• _About this exercise_
Copy out the data below from the line containing "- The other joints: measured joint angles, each" to the line containing "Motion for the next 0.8", both lines included, with all images left out.

Collected data
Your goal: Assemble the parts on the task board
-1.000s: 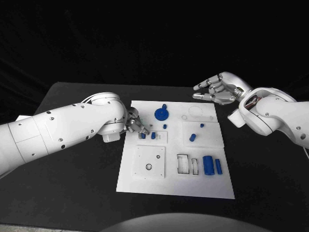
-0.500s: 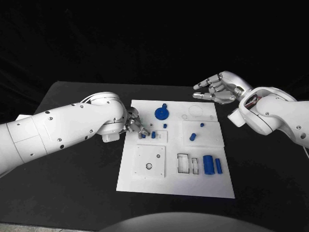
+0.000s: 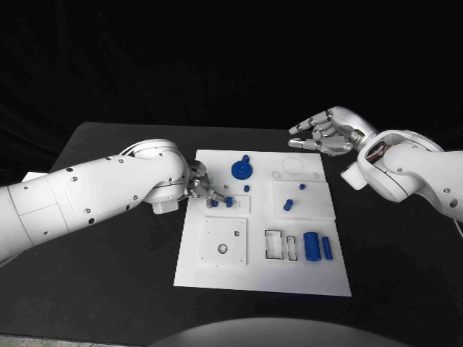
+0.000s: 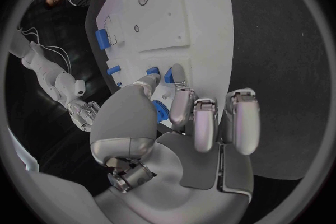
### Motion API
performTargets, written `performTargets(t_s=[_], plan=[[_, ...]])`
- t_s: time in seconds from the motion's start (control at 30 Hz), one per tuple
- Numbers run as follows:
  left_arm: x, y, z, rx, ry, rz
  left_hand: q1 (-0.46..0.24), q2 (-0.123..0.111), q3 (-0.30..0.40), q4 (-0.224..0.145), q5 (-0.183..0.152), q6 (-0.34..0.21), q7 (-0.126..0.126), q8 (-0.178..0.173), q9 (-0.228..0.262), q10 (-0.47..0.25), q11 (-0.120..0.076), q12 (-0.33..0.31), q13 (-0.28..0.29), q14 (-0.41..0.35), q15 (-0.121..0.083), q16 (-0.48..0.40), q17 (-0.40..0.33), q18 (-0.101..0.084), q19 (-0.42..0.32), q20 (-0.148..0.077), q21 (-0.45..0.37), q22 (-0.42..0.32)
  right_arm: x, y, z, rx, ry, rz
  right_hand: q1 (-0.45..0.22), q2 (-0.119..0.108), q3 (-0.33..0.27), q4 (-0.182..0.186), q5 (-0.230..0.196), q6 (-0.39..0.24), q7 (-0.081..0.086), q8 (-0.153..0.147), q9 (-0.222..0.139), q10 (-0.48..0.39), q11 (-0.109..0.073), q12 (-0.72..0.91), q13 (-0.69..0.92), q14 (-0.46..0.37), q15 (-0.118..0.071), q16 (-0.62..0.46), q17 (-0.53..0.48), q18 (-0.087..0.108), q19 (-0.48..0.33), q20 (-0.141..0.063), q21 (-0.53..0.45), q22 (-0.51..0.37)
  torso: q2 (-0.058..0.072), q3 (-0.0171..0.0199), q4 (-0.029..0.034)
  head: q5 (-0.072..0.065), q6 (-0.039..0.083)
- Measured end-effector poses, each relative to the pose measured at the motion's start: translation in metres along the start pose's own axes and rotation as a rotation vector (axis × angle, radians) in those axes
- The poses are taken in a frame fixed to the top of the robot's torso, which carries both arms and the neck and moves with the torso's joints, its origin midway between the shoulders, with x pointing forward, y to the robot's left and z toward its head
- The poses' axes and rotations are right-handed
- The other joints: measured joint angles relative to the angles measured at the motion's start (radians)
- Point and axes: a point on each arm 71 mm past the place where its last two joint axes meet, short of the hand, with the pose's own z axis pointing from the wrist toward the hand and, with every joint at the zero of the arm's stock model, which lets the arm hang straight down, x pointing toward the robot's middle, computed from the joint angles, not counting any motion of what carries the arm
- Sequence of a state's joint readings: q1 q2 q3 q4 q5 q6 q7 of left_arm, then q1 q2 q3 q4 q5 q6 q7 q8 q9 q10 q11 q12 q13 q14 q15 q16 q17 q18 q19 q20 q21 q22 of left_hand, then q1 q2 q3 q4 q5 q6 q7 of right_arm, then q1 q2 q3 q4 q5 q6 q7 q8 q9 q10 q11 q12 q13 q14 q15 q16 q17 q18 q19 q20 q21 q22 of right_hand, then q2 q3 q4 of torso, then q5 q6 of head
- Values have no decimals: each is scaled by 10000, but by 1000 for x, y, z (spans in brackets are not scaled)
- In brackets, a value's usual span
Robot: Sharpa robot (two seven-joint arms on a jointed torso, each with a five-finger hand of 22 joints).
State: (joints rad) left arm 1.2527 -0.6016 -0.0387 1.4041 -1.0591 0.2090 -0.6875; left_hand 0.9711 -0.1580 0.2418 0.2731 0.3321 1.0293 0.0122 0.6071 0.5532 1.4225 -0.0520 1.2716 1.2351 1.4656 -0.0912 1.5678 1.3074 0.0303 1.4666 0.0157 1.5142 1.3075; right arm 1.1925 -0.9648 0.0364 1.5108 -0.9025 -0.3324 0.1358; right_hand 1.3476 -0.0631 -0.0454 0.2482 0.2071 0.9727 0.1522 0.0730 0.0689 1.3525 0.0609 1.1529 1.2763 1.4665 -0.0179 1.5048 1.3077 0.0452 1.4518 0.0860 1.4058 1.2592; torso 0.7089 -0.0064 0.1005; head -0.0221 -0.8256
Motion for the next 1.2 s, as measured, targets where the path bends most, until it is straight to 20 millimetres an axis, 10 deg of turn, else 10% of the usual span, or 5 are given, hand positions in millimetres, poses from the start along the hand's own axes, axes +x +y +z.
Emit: performTargets(t_s=[0.33, 0.53, 0.73, 0.93, 1.2], plan=[[-11, 14, -9, 75, -354, -733, 400, 24, -1139, 161, 0, -579, 218, -80, -109, -799, 175, -1131, -1190, 0, 0, 0, -1, 54, 0, 0, -1020, 0, -1, -1, 0, 15, -13, -5, 0, 0, 0, 0, 0, 0, 0, 0, 8, 0, 0, 0, 1, 0, 0, 0, -1, 0, 0, 0, 0, 0, -5, -1, -1, -52, 18], [-24, 19, -13, 1147, -776, -2513, 977, 319, -2476, 196, 0, -2044, 849, -372, -404, -3609, 763, -4167, -4253, -181, 478, -1921, -165, 1115, -2013, 424, -5606, -3771, -1, -2, 0, 36, -21, -4, 0, 0, 0, 0, 0, 0, 0, 0, 8, 0, 0, 0, 1, 0, 0, 0, -2, 0, 0, 0, 0, 1, -10, 5, 5, -95, 55], [-34, 14, -13, 2734, -1384, -3835, 2183, 662, -2824, 181, -80, -2995, 1519, -752, -1068, -5484, 1396, -5437, -5513, -2695, 1075, -6548, -4293, 1414, -3312, 954, -9059, -6596, 1, -4, 0, 75, -9, 12, 0, 0, 0, 0, 0, 0, 0, 0, 7, 0, 0, 0, 2, 0, 0, 0, -2, 0, 0, 0, 0, 1, -8, 0, 10, -129, 92], [-36, -7, -10, 4120, -2104, -3497, 4192, 905, -2376, -376, -126, -3064, 1573, -1244, -1933, -5997, 1562, -6658, -6980, -3031, 1170, -7687, -5471, 1415, -3059, 1134, -10084, -7482, 1, -5, 0, 96, -2, 26, 0, 0, 0, 0, 0, 0, 0, 0, 6, 0, 0, 0, 2, 0, 0, 0, -3, 1, 0, 0, 0, 0, -7, -7, 12, -165, 184], [-30, -36, 1, 5361, -3523, -1224, 5727, 607, -1324, -893, -1832, -1822, 1276, -2219, -3115, -5062, 1290, -7864, -8742, -1511, 910, -5953, -4144, 1415, -1964, 814, -9930, -7587, 4, -5, 1, 93, 38, 64, 0, 0, 0, 0, 0, 0, 0, 0, 5, 0, 0, 0, -13, 0, 0, 0, -3, 0, 0, 0, 0, -14, 2, -18, 2, -279, 289]])
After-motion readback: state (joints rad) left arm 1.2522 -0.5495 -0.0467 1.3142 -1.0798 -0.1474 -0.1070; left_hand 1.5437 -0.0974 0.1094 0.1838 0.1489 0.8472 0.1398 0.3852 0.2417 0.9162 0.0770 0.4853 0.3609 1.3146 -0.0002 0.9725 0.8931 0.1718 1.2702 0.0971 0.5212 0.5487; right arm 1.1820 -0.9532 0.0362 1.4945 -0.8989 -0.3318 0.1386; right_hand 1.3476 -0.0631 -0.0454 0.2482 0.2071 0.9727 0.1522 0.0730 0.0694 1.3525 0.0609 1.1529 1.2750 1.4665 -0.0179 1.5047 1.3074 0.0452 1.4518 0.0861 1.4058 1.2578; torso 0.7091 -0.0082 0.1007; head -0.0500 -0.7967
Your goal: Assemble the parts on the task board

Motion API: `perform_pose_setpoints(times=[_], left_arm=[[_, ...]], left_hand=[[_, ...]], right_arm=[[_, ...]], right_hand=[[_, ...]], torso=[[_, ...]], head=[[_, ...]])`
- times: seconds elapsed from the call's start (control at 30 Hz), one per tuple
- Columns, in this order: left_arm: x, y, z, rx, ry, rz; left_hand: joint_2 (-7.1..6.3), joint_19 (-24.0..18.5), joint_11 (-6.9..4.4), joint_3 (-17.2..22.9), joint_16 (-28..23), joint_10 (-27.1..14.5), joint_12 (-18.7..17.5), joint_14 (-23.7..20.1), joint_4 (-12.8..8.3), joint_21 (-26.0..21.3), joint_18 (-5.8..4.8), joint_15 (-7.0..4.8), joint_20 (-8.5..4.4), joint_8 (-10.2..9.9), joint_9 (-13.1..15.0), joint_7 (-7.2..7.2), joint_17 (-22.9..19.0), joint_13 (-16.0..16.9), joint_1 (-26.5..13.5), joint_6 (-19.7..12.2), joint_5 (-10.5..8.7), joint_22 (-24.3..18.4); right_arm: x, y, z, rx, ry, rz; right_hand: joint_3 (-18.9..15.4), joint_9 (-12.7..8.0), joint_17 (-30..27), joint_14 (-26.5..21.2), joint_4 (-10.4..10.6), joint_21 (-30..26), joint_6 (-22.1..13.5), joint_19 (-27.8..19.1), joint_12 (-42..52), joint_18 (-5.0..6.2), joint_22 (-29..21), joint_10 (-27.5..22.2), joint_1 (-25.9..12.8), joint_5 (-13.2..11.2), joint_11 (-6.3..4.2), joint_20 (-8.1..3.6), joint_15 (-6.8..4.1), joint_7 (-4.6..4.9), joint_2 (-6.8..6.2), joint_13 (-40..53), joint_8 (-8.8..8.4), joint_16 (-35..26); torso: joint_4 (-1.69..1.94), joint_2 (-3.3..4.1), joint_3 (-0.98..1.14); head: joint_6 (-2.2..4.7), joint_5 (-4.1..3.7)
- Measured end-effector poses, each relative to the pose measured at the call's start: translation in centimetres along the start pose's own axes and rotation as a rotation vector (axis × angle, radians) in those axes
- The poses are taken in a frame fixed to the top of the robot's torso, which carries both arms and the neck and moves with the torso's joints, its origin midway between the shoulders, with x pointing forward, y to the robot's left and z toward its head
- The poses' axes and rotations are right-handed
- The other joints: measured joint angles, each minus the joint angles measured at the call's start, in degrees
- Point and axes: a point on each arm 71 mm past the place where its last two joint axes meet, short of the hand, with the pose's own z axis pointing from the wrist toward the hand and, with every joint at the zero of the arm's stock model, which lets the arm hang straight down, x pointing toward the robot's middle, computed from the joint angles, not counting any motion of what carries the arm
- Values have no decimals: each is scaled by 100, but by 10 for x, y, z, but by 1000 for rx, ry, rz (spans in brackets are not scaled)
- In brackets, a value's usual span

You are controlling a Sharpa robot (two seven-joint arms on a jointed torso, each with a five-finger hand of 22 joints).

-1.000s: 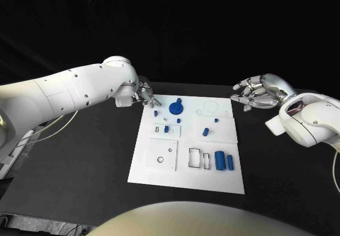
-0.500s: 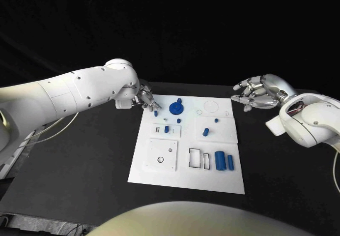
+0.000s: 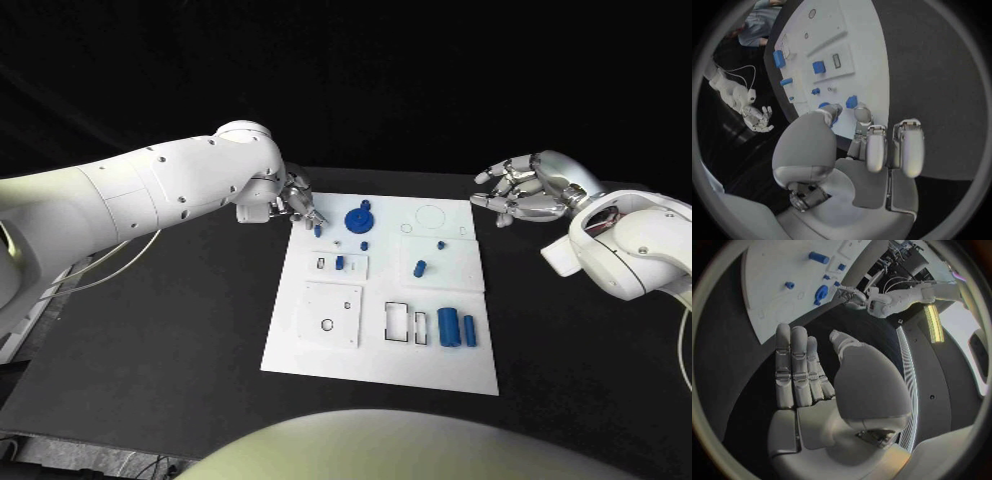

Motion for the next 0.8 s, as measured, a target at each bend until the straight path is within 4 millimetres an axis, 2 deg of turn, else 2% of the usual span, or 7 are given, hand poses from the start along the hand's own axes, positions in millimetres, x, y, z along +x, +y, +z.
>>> perform_pose_setpoints(times=[0.33,0.8], left_arm=[[0,0,0,3,3,-8],[1,-1,2,5,10,-18]], left_hand=[[125,0,-11,96,0,11,0,0,-14,0,0,0,0,51,0,-41,0,0,256,41,0,0],[145,0,-20,112,0,20,23,0,-30,0,-1,0,0,57,8,-41,0,11,307,41,0,0]], right_arm=[[0,0,0,1,0,0],[0,0,0,1,2,0]], right_hand=[[0,6,4,0,0,0,-4,0,0,0,-6,0,0,0,0,0,0,4,0,-5,22,0],[0,5,4,0,0,1,-11,0,0,0,-15,0,0,0,0,0,0,11,0,-14,22,-22]], torso=[[-1,1,2],[-3,5,-3]], head=[[0,3],[0,-9]])
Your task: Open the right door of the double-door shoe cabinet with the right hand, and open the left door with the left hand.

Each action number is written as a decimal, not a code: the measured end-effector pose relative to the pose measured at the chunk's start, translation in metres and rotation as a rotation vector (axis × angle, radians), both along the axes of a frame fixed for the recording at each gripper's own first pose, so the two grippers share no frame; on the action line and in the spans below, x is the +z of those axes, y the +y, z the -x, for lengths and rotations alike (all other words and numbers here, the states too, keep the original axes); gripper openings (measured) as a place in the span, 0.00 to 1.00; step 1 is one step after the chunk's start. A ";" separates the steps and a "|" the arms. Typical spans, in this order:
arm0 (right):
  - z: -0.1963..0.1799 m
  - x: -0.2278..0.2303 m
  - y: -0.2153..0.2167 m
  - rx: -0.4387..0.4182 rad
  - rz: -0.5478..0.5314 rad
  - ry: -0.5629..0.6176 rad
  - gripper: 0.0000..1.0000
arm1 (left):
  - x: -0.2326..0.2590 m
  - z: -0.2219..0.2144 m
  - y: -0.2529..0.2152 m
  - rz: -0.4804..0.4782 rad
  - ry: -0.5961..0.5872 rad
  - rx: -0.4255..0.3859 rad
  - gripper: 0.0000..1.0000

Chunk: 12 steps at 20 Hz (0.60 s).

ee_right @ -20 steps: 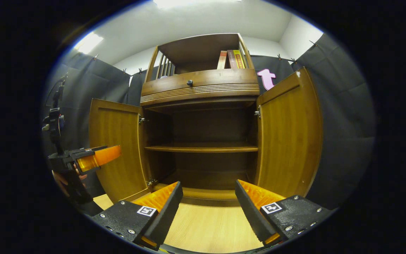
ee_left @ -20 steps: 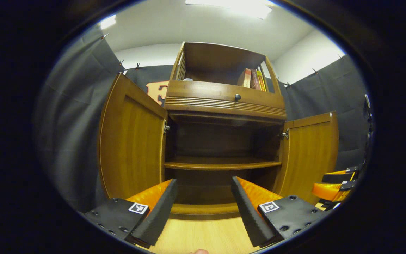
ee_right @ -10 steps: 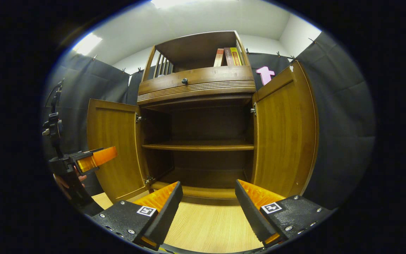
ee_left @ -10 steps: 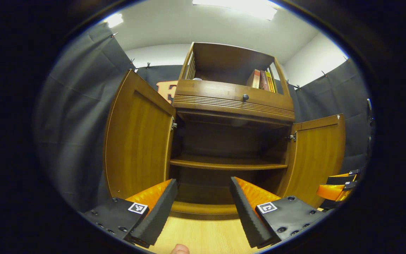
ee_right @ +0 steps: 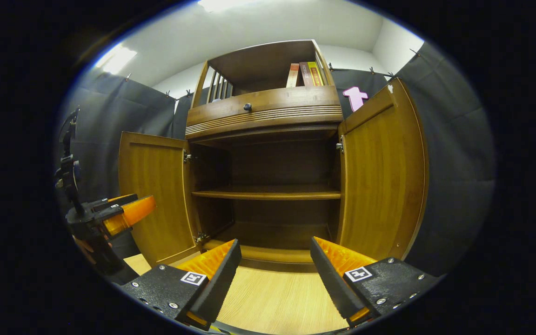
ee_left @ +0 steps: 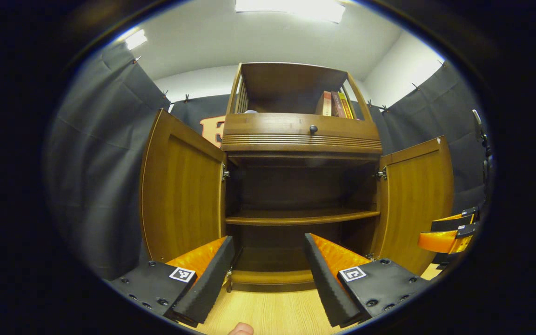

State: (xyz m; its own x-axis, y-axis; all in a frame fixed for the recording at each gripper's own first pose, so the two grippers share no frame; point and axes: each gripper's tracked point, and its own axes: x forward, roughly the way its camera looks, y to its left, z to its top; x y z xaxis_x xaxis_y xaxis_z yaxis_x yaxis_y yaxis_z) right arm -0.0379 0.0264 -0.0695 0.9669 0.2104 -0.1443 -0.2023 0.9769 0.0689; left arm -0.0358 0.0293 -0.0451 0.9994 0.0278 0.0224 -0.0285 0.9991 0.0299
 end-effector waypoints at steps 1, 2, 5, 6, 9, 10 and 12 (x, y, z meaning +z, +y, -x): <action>0.000 0.000 0.001 0.004 0.002 -0.001 0.93 | 0.001 0.001 0.000 -0.006 -0.004 0.002 0.95; -0.001 -0.001 0.003 0.006 0.002 -0.001 0.93 | 0.001 0.001 0.000 -0.008 -0.007 0.003 0.95; -0.002 -0.001 0.006 0.010 -0.006 -0.003 0.93 | 0.001 0.002 -0.003 0.001 -0.006 -0.006 0.95; -0.002 -0.003 0.007 0.011 -0.008 -0.002 0.93 | 0.000 0.001 -0.004 0.002 -0.004 -0.011 0.95; -0.001 -0.001 0.007 0.010 -0.001 -0.007 0.93 | -0.001 -0.001 -0.005 -0.002 -0.001 -0.016 0.95; -0.001 0.000 0.005 0.007 0.001 -0.011 0.92 | 0.000 -0.001 -0.006 -0.001 -0.001 -0.019 0.95; -0.003 0.002 0.004 0.003 0.002 -0.014 0.93 | -0.001 -0.001 -0.006 0.001 0.002 -0.022 0.95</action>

• _Exercise output_
- The other joints: measured joint angles, each minus the joint angles measured at the call's start, in degrees
- Point and axes: a point on each arm 71 mm past the place where its last two joint axes meet, short of the hand, with the pose's own z axis pointing from the wrist toward the hand and, with every joint at the zero of the arm's stock model, which lets the arm hang straight down, x pointing toward the robot's middle, computed from the joint angles, not counting any motion of what carries the arm
- Values have no decimals: each is scaled by 100, but by 10 for x, y, z, but by 1000 for rx, ry, rz (spans in brackets are not scaled)
- In brackets, a value's usual span

You are controlling a Sharpa robot (two seven-joint arms on a jointed torso, each with a five-finger hand of 22 joints).

-1.000s: 
-0.500s: 
+0.000s: 

Motion for the next 0.8 s, as measured, a target at each bend until the straight path is within 4 millimetres an axis, 2 deg of turn, else 2% of the usual span, or 7 are given, hand poses from the start along the hand's own axes, positions in millimetres, x, y, z along +x, +y, +z.

The answer has been given in full.